Good Ole R&B

Despite placing songs with Aretha Franklin, Chante Moore, the Temptations and Luther Vandross, Katrina Willis of K. Willis and the Collection didn't feel her songs were getting optimum exposure. "I just had so many songs that I feel are worthy of attention," says Willis.

Because her songs are not today's "bump & grind" fare, the Dayton, Ohio, native, who has lived in Atlanta for years, gathered a four-man band (drummer Tom Knight, guitarist Derek Scott, keyboardist Karl Antoine and bassist Calvin Palmer) to take her music to the people. "I feel that there is an audience ... who enjoy[s] just good ole R&B," insists Willis. A little over a year later, fan support, aided by a self-titled album, is growing.

"I knew I wanted it to be a band because I wanted to set myself apart from all the other female artists," says Willis. "I wanted to do something that hadn't been done in years, having a female front person for a band."

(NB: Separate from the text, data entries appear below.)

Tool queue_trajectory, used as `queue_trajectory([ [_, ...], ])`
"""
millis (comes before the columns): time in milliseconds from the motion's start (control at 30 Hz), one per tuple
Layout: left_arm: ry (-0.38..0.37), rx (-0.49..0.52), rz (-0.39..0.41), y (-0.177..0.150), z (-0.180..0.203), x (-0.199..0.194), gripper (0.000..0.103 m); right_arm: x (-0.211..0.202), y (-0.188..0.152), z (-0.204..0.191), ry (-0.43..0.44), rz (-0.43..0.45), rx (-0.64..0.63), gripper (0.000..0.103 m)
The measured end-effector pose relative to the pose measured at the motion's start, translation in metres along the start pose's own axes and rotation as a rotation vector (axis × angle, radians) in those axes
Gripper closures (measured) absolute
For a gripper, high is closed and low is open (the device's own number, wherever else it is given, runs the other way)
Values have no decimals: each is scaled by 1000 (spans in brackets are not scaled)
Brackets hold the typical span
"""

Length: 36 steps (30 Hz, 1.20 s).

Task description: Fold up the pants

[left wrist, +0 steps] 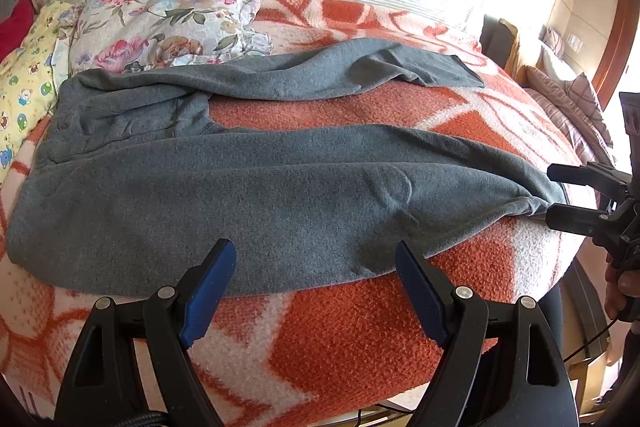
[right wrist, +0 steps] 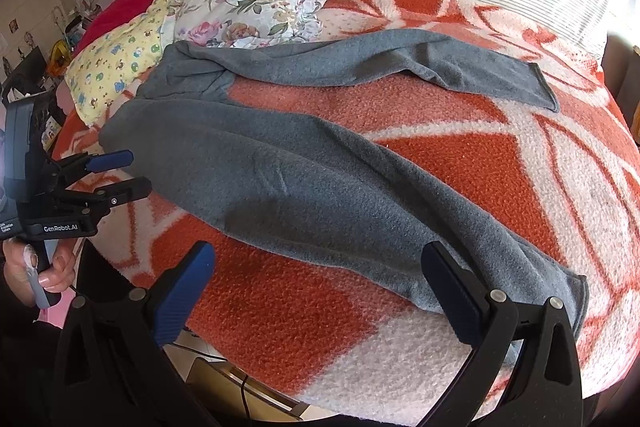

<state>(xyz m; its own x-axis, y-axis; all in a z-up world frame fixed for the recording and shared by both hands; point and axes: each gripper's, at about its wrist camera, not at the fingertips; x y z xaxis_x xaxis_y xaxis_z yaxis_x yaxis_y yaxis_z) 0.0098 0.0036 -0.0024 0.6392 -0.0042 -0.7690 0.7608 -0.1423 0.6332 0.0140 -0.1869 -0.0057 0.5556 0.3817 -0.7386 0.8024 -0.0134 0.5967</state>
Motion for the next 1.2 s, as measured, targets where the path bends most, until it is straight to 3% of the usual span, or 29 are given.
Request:
queue_trajectory([
  [1200,-36,3,-28,5,0,10,20,7,-3,3,2,-15,12,0],
])
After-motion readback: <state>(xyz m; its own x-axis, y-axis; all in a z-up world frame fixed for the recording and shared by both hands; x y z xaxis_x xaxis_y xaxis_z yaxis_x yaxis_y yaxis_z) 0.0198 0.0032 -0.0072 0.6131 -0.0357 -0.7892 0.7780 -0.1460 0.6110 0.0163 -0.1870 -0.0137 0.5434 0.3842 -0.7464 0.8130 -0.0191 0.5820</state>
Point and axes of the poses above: each gripper's, at about its wrist camera, not at the fingertips, and x roughly the way its jaws point, z to its right, y to its top, and after that the axes turned 15 degrees about x, right-handed
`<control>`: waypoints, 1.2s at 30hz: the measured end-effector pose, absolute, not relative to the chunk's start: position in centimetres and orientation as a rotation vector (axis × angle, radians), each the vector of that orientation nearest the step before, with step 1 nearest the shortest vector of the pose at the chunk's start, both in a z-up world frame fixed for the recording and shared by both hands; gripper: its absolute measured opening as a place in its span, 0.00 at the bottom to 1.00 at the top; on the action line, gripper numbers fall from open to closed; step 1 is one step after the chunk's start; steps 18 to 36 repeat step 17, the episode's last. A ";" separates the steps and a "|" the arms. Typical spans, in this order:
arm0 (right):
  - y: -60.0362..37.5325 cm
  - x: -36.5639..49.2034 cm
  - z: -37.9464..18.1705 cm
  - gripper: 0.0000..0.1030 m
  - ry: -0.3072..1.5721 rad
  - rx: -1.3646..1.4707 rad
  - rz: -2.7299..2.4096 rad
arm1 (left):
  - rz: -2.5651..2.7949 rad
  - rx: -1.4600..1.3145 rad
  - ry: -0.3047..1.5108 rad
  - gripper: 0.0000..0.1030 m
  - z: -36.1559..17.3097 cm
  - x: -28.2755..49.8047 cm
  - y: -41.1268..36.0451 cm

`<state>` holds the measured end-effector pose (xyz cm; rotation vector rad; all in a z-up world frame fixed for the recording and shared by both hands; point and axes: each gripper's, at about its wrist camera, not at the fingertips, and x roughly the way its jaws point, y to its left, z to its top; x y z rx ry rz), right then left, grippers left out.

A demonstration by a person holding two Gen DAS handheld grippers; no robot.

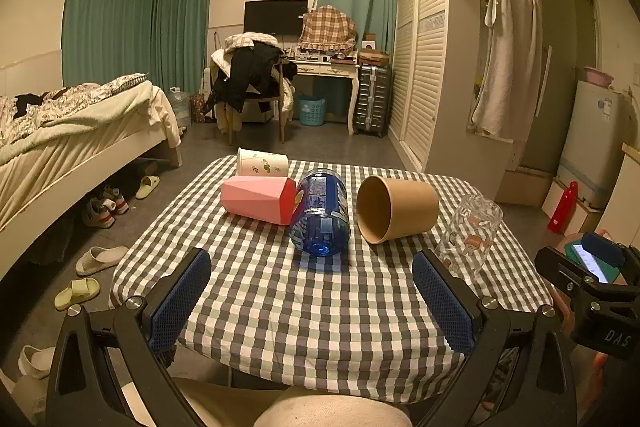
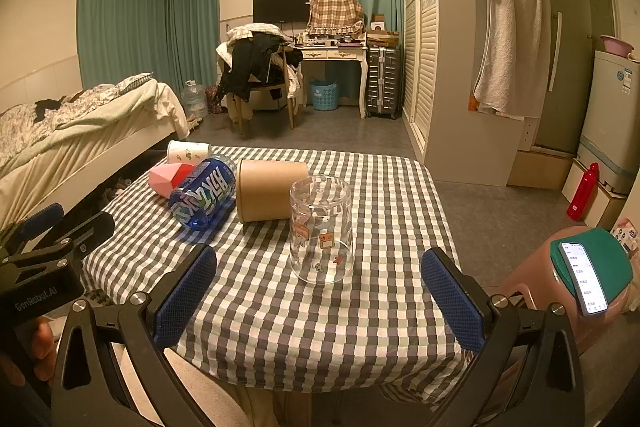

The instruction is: Flip cup upside down

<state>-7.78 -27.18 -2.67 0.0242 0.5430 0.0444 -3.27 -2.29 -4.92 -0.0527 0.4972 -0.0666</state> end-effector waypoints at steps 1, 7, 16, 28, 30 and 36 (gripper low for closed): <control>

Although reminiscent of '80s groups such as Atlanta's own S.O.S. Band, Willis' sound is far from straight funk. At times, hints of gospel seep through the lush arrangements that give a live feel even in CD form to K. Willis and the Collection's full-length. "All I Want" and "Somebody," with lyrics such as "All I want is to love you/All I want is your love" and "I saw somebody/who looked just like you/He reminded me of the way/I used to make love to you," are in keeping with R&B themes of love — secured, desired and lost.

"I believe if I put music out there for a specific market, my age and up, I think that they will buy it," says Willis with conviction. And, so far, she is right.K. Willis and the Collection play Tower Records Sat., Aug. 28. 4:30-6:30 p.m. Free.